Tom y Sam no pudieron entrar en casa del arcediano Rokelyn. En la puerta del palacio, pidieron hablar con el capitán de la guardia. Les dijeron que podrían encontrarlo cenando con sus hombres. Pero allí no estaba, y Tom y Sam no sabían en quién más confiar. Abatidos, se dirigieron a una mesa apartada para los criados de los peregrinos y se tomaron su cena en silencio. Después, regresaron a los establos. Tom, que estaba agotado por la larga cabalgata del día, se durmió rápidamente.

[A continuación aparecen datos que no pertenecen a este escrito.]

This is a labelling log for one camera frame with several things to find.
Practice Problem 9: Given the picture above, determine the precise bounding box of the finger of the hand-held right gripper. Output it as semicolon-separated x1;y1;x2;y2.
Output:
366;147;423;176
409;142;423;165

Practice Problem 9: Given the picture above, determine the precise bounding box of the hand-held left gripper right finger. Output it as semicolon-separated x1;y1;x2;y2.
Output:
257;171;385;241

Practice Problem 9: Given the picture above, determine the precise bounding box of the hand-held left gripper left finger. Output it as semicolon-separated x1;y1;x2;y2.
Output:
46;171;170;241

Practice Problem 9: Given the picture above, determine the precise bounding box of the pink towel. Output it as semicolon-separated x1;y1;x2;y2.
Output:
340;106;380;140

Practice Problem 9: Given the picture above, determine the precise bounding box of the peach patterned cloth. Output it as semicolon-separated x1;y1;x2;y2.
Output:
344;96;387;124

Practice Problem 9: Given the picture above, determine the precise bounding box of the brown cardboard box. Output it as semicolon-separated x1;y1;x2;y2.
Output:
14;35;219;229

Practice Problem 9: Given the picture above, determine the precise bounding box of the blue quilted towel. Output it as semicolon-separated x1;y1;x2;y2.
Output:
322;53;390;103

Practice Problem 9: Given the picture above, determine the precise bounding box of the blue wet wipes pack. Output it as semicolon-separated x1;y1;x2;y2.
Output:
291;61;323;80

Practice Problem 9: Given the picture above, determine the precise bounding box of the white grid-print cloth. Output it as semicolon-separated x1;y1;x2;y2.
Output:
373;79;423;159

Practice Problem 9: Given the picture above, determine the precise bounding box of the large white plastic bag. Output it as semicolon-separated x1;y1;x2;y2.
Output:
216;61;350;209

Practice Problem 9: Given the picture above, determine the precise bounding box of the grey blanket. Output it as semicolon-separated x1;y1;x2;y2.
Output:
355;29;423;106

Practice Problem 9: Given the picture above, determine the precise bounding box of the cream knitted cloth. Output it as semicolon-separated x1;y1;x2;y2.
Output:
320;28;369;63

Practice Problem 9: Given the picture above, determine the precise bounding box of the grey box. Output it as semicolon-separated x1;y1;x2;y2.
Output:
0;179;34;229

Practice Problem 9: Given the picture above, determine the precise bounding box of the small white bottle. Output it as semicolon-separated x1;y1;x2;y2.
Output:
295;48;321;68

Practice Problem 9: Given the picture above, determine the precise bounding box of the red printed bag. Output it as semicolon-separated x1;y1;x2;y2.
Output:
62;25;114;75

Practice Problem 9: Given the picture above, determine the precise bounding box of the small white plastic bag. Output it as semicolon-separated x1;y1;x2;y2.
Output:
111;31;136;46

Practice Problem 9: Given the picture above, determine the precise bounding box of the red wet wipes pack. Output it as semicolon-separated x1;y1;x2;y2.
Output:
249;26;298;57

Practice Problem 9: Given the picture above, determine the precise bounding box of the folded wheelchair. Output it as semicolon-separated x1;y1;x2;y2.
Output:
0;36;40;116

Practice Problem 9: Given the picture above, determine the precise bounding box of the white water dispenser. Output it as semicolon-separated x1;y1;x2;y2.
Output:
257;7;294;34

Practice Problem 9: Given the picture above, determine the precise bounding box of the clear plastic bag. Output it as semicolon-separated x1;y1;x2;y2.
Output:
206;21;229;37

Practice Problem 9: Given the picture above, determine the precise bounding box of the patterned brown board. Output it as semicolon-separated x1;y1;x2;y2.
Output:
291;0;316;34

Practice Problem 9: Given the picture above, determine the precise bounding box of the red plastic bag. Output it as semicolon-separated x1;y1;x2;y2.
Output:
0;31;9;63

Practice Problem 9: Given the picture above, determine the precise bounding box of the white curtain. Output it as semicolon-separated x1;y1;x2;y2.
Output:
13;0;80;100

Pero su estómago lo despertó antes del alba. El establo estaba mucho más lleno que el gran salón del palacio. Tom se abrió camino con cuidado a través de los cuerpos tumbados. Sentía que el estómago le ardía. También tenía una sed terrible, pero no se atrevió a saciarla antes de aliviarse, por temor a que su estómago fuera a explotar. Se llevó con él una jarra de agua.
Así fue que se quedó sentado purgándose durante un largo rato. El suficiente para que se le acercara un guardia que deseaba chismorrear y se sentara junto a él. La mayor parte del parloteo del guardia no significaba nada para Tom, pero un tema le llamó la atención: Piers el Marinero había desaparecido durante la noche. Habían encontrado a su guardia dormido fuera de la celda y apestaba a cerveza. El compañero de retrete de Tom había sido despertado por su capitán para registrar los establos.
Tom volvió a sentir fuego en el estómago. La fuga podría haberse impedido si el portero del ala este hubiera permitido a Tom y a Sam advertir al guardia la noche anterior. ¿Por qué Dios estaba jugando tanto con ellos?
Para cuando Tom regresó con sus compañeros, Jared y Edmund ya se habían despertado y se quejaban de la sed que tenían. Sam había ido a averiguar más sobre la búsqueda.
—No quiero que el capitán me vea así —gimió Edmund. Su tez estaba manchada como queso enmohecido.
—No tienes que preocuparte, no está en la ciudad —dijo Tom—. ¿Quién te ha hecho esto?
—¿Hacer qué? —Jared tenía el pelo enmarañado y los ojos pegados.
—¿Cómo íbamos a saber que su cerveza iba a ser tan fuerte? —se quejó Edmund débilmente mientras se daba masajes en las sienes—. No pensé que pudiera derribar a Jared con una jarra.
—¿La cerveza de quién?
—Glynis. La mujer de Piers. Le trajo cerveza y la compartió con nosotros. Es una buena mujer.
—Buena para burlarse de vosotros —dijo Tom.
—Pero él no se escapó mientras nosotros estábamos montando guardia —dijo Edmund.
—Sí —concordó Jared—. Quizá nos equivocamos al beber la cerveza de esa mujer, pero por lo menos no hemos hecho ningún daño.
—No puedo creer que confiarais en ella —dijo Tom.
Jared, que estaba examinando su dedo hinchado, se levantó para enfrentarse a Tom, que retrocedió para alejarse del hombre alto, aunque no demasiado.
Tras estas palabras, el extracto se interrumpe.